* [Description of the task]: Skip the images. Copy the records exactly as written.
*** Dataset extract ***
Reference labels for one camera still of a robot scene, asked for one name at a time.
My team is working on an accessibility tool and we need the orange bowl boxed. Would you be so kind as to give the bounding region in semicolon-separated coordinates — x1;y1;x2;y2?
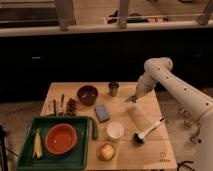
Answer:
45;123;78;155

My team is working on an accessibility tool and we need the green cucumber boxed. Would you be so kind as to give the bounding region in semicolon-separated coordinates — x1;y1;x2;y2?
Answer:
90;117;98;140

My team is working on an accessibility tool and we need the dark maroon bowl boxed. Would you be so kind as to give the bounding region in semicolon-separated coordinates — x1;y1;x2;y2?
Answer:
77;85;98;106

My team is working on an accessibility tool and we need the yellow apple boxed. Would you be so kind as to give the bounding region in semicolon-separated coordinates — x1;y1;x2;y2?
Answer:
97;143;116;161

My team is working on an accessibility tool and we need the white paper cup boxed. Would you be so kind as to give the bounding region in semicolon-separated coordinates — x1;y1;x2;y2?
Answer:
106;122;124;141

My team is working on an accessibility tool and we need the brown grape bunch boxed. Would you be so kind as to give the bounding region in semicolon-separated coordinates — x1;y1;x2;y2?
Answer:
66;98;76;115

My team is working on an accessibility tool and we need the metal cup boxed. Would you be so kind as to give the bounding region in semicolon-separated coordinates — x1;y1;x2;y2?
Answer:
108;82;119;97

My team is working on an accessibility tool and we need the yellow corn cob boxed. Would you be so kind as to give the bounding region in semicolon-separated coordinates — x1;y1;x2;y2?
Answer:
33;130;43;159

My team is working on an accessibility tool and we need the dark utensil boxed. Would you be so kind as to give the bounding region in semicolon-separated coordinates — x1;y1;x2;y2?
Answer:
53;99;57;116

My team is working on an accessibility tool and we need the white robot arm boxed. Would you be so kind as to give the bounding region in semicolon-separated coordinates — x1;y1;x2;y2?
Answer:
135;57;213;171

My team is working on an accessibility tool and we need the green plastic tray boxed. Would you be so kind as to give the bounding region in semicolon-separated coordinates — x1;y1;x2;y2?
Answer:
16;116;90;171

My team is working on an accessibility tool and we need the white handled black brush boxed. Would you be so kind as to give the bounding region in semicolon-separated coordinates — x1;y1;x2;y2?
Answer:
133;117;165;144

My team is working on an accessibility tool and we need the blue sponge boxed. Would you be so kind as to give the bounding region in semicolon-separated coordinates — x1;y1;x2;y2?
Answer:
95;104;110;122

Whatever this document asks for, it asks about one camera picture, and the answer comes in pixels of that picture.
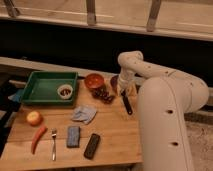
*** End of Dataset extract ***
* [Written answer]:
Reference labels for one camera still of a robot scene, asked for one name at a time.
My team is working on an accessibility tool and we need the orange bowl boxed. Would you be so kind as to give the bounding region in semicolon-separated coordinates — x1;y1;x2;y2?
Answer:
45;123;78;155

My team is working on an accessibility tool and we need the green cucumber boxed. Would you be so kind as to give the bounding region in semicolon-separated coordinates — x1;y1;x2;y2?
Answer:
90;117;98;140

My team is working on an accessibility tool and we need the dark maroon bowl boxed. Would you be so kind as to give the bounding region in semicolon-separated coordinates — x1;y1;x2;y2?
Answer:
77;85;98;106

My team is working on an accessibility tool and we need the yellow apple boxed. Would you be so kind as to give the bounding region in semicolon-separated coordinates — x1;y1;x2;y2?
Answer:
97;143;116;161

My team is working on an accessibility tool and we need the white paper cup boxed. Would you be so kind as to give the bounding region in semicolon-separated coordinates — x1;y1;x2;y2?
Answer:
106;122;124;141

My team is working on an accessibility tool and we need the brown grape bunch boxed. Would you be so kind as to give the bounding region in semicolon-separated coordinates — x1;y1;x2;y2?
Answer:
66;98;76;115

My team is working on an accessibility tool and we need the metal cup boxed. Would you be so kind as to give the bounding region in semicolon-separated coordinates — x1;y1;x2;y2?
Answer:
108;82;119;97

My team is working on an accessibility tool and we need the yellow corn cob boxed. Would you be so kind as to give the bounding region in semicolon-separated coordinates — x1;y1;x2;y2?
Answer:
33;130;43;159

My team is working on an accessibility tool and we need the dark utensil boxed. Would you be so kind as to give the bounding region in semicolon-separated coordinates — x1;y1;x2;y2?
Answer:
53;99;57;116

My team is working on an accessibility tool and we need the white robot arm boxed. Would you be so kind as to give the bounding region in semicolon-separated coordinates — x1;y1;x2;y2?
Answer:
135;57;213;171

My team is working on an accessibility tool and we need the green plastic tray boxed. Would you be so kind as to give the bounding region in semicolon-separated coordinates — x1;y1;x2;y2?
Answer:
16;116;90;171

My team is working on an accessibility tool and we need the white handled black brush boxed. Would you be so kind as to give the bounding region in semicolon-separated coordinates — x1;y1;x2;y2?
Answer:
133;117;165;144

My team is working on an accessibility tool and we need the blue sponge boxed. Would you be so kind as to give the bounding region in semicolon-separated coordinates — x1;y1;x2;y2?
Answer:
95;104;110;122

Whatever this document asks for, it asks about one camera picture, and the answer comes in pixels of that picture.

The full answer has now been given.